A Peabody Award–winning NPR science reporter chronicles the life of a turn-of-the-century scientist and how her quest led to significant revelations about the meaning of order, chaos, and her own existence.
Miller began doing research on David Starr Jordan (1851-1931) to understand how he had managed to carry on after the 1906 San Francisco earthquake destroyed his work. A taxonomist who is credited with discovering “a full fifth of fish known to man in his day,” Jordan had amassed an unparalleled collection of ichthyological specimens. Gathering up all the fish he could save, Jordan sewed the nameplates that had been on the destroyed jars directly onto the fish. His perseverance intrigued the author, who also discusses the struggles she underwent after her affair with a woman ended a heterosexual relationship. Born into an upstate New York farm family, Jordan attended Cornell and then became an itinerant scholar and field researcher until he landed at Indiana University, where his first ichthyological collection was destroyed by lightning.
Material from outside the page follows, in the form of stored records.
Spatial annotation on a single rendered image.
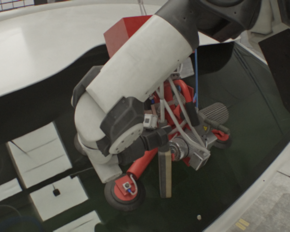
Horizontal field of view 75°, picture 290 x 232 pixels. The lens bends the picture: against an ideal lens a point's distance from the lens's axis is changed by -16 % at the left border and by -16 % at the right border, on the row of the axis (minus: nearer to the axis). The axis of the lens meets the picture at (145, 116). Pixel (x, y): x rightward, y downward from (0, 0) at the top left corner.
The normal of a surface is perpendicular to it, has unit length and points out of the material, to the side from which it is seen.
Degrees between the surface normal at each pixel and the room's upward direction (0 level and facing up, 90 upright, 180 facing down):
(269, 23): 123
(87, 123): 69
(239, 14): 75
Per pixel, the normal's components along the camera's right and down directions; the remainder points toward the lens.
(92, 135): -0.45, 0.09
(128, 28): 0.54, 0.00
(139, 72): 0.09, 0.30
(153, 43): -0.14, 0.09
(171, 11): -0.40, -0.18
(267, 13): -0.09, 0.59
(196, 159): -0.74, 0.22
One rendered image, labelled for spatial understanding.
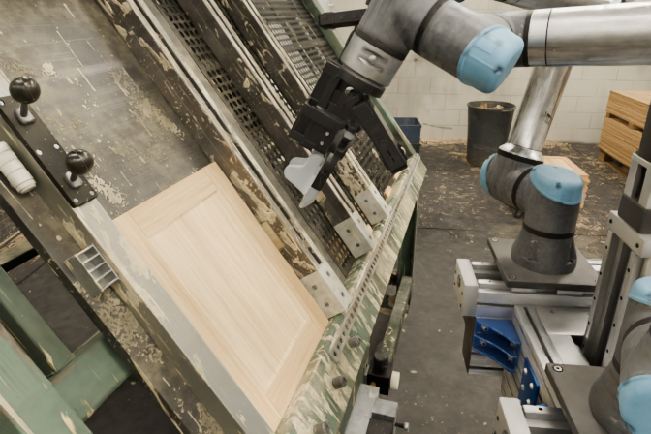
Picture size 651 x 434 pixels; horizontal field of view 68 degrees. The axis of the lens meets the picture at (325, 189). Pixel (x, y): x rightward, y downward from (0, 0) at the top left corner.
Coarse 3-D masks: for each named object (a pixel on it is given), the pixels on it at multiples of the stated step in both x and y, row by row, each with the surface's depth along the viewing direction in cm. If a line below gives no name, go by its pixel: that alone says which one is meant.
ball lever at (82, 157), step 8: (72, 152) 66; (80, 152) 66; (88, 152) 67; (64, 160) 66; (72, 160) 66; (80, 160) 66; (88, 160) 67; (72, 168) 66; (80, 168) 66; (88, 168) 67; (64, 176) 75; (72, 176) 73; (72, 184) 75; (80, 184) 76
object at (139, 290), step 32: (0, 96) 74; (0, 128) 73; (32, 160) 74; (64, 224) 76; (96, 224) 77; (128, 256) 79; (128, 288) 77; (160, 288) 81; (160, 320) 78; (192, 352) 80; (192, 384) 80; (224, 384) 82; (224, 416) 81; (256, 416) 84
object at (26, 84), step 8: (16, 80) 64; (24, 80) 65; (32, 80) 65; (16, 88) 64; (24, 88) 64; (32, 88) 65; (40, 88) 66; (16, 96) 64; (24, 96) 65; (32, 96) 65; (24, 104) 69; (16, 112) 73; (24, 112) 72; (24, 120) 73; (32, 120) 74
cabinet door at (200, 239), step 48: (192, 192) 102; (144, 240) 86; (192, 240) 96; (240, 240) 108; (192, 288) 90; (240, 288) 100; (288, 288) 113; (240, 336) 94; (288, 336) 105; (240, 384) 88; (288, 384) 98
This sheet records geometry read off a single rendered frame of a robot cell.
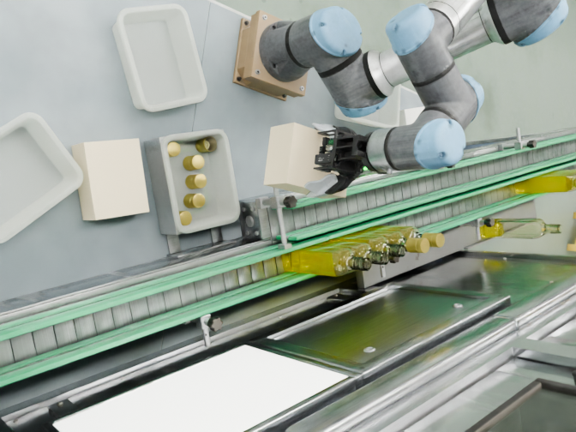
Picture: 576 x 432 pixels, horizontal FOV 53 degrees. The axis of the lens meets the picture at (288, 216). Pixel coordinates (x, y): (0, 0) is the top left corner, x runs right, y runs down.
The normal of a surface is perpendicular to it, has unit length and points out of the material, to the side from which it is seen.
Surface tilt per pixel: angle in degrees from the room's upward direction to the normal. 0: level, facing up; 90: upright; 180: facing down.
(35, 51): 0
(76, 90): 0
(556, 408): 90
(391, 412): 90
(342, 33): 9
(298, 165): 0
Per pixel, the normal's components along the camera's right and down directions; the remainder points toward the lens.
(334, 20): 0.53, -0.10
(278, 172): -0.77, -0.15
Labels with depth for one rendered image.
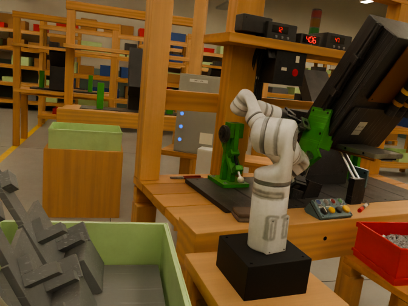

In between this catastrophe and others involving family members’ deaths, he reconstructed his collection. Later, he was appointed as the founding president of Stanford, where he evolved into a Machiavellian figure who trampled on colleagues and sang the praises of eugenics. Miller concludes that Jordan displayed the characteristics of someone who relied on “positive illusions” to rebound from disaster and that his stand on eugenics came from a belief in “a divine hierarchy from bacteria to humans that point[ed]…toward better.” Considering recent research that negates biological hierarchies, the author then suggests that Jordan’s beloved taxonomic category—fish—does not exist. Part biography, part science report, and part meditation on how the chaos that caused Miller’s existential misery could also bring self-acceptance and a loving wife, this unique book is an ingenious celebration of diversity and the mysterious order that underlies all existence.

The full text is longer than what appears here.